— TASK BRIEF —
Look for the string "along" in the listing below, then copy every line that has it.

— DATA BLOCK —

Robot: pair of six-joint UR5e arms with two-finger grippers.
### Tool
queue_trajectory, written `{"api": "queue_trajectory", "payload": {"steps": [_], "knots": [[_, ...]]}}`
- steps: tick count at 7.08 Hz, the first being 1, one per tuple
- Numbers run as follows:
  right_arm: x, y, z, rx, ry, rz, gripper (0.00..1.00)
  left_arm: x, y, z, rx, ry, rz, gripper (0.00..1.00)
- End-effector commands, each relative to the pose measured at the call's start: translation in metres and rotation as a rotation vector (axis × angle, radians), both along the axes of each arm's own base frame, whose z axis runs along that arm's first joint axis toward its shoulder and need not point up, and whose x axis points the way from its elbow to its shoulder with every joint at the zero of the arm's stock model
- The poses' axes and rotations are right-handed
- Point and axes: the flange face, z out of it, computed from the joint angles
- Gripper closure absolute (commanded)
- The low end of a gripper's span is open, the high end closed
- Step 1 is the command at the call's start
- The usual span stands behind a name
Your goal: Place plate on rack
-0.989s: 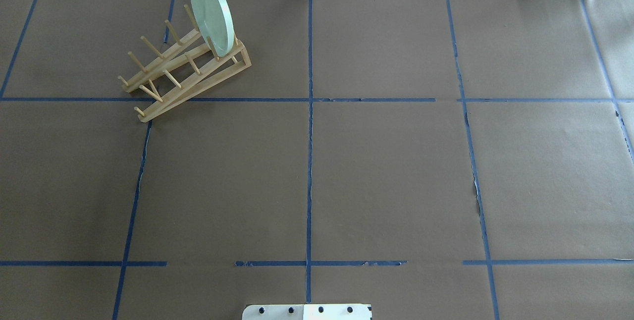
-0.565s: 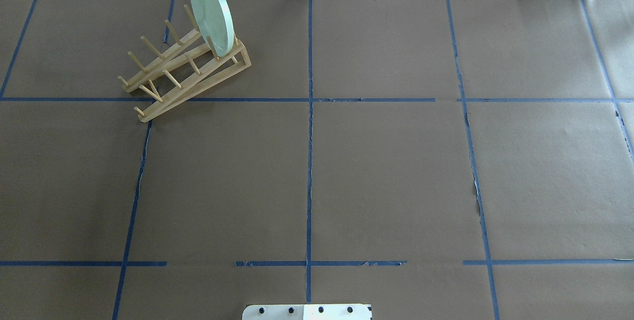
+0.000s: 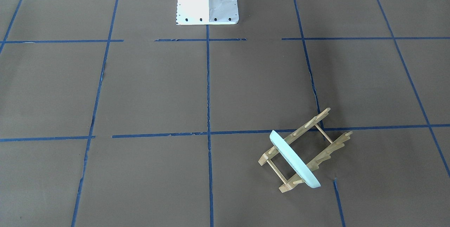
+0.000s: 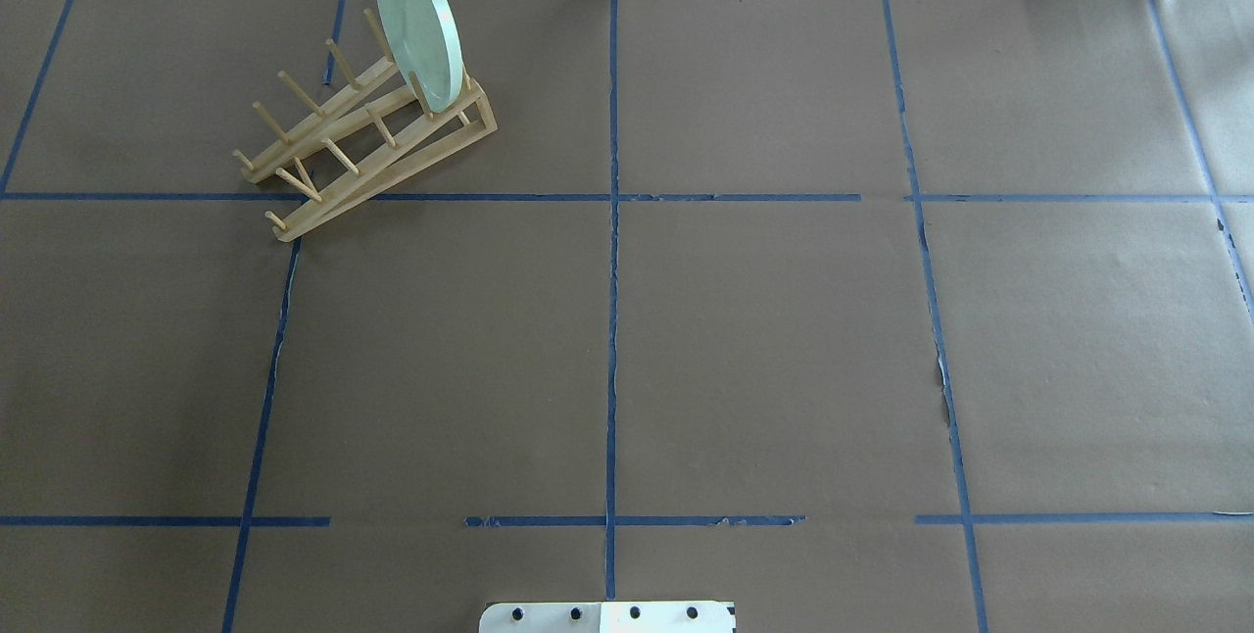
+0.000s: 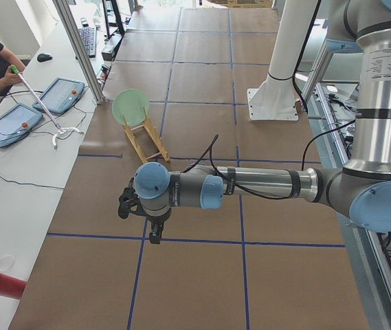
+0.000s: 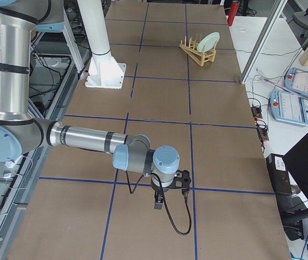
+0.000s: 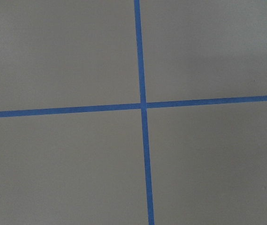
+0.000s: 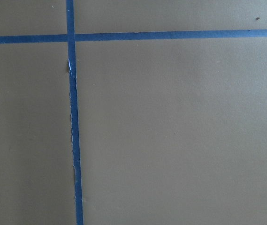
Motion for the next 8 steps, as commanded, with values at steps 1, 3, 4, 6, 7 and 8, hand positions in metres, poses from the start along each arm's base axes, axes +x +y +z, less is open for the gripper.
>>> {"api": "queue_trajectory", "payload": {"steps": [1, 3, 4, 6, 7, 8], "knots": [[0.0000, -0.0005, -0.0004, 0.001, 0.000, 0.000, 0.00, 0.0003, 0.0043, 0.0058, -0.013, -0.007, 0.000, 0.00], [0.0000, -0.0005, -0.0004, 0.001, 0.000, 0.000, 0.00, 0.0002, 0.0029, 0.0043, -0.010, -0.007, 0.000, 0.00], [0.0000, -0.0005, -0.0004, 0.001, 0.000, 0.000, 0.00, 0.0008, 0.0000, 0.0028, -0.008, -0.007, 0.001, 0.00], [0.0000, 0.0003, 0.0002, -0.001, 0.000, 0.000, 0.00, 0.0007, -0.0024, -0.0012, 0.002, -0.007, 0.002, 0.00], [0.0000, -0.0005, -0.0004, 0.001, 0.000, 0.000, 0.00, 0.0007, -0.0016, -0.0011, 0.001, -0.007, 0.002, 0.00], [0.0000, 0.0003, 0.0002, -0.001, 0.000, 0.000, 0.00, 0.0007, -0.0024, -0.0026, 0.004, -0.007, 0.002, 0.00]]}}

— OUTPUT —
- End-effector commands, each relative to the pose measured at the call's start: translation in metres and rotation as a rotation vector (axis × angle, radians), both along the axes of each arm's own base frame, whose z axis runs along that arm's first joint axis toward its shoulder and need not point up, and whose x axis points the way from its elbow to its shoulder with every joint at the zero of the arm's stock model
Motion for the next 8 steps, as commanded, with values at steps 1, 3, 4, 6, 7 and 8, hand positions in metres, poses from the start along each arm's base axes, axes +x +y +z, less is open for the gripper.

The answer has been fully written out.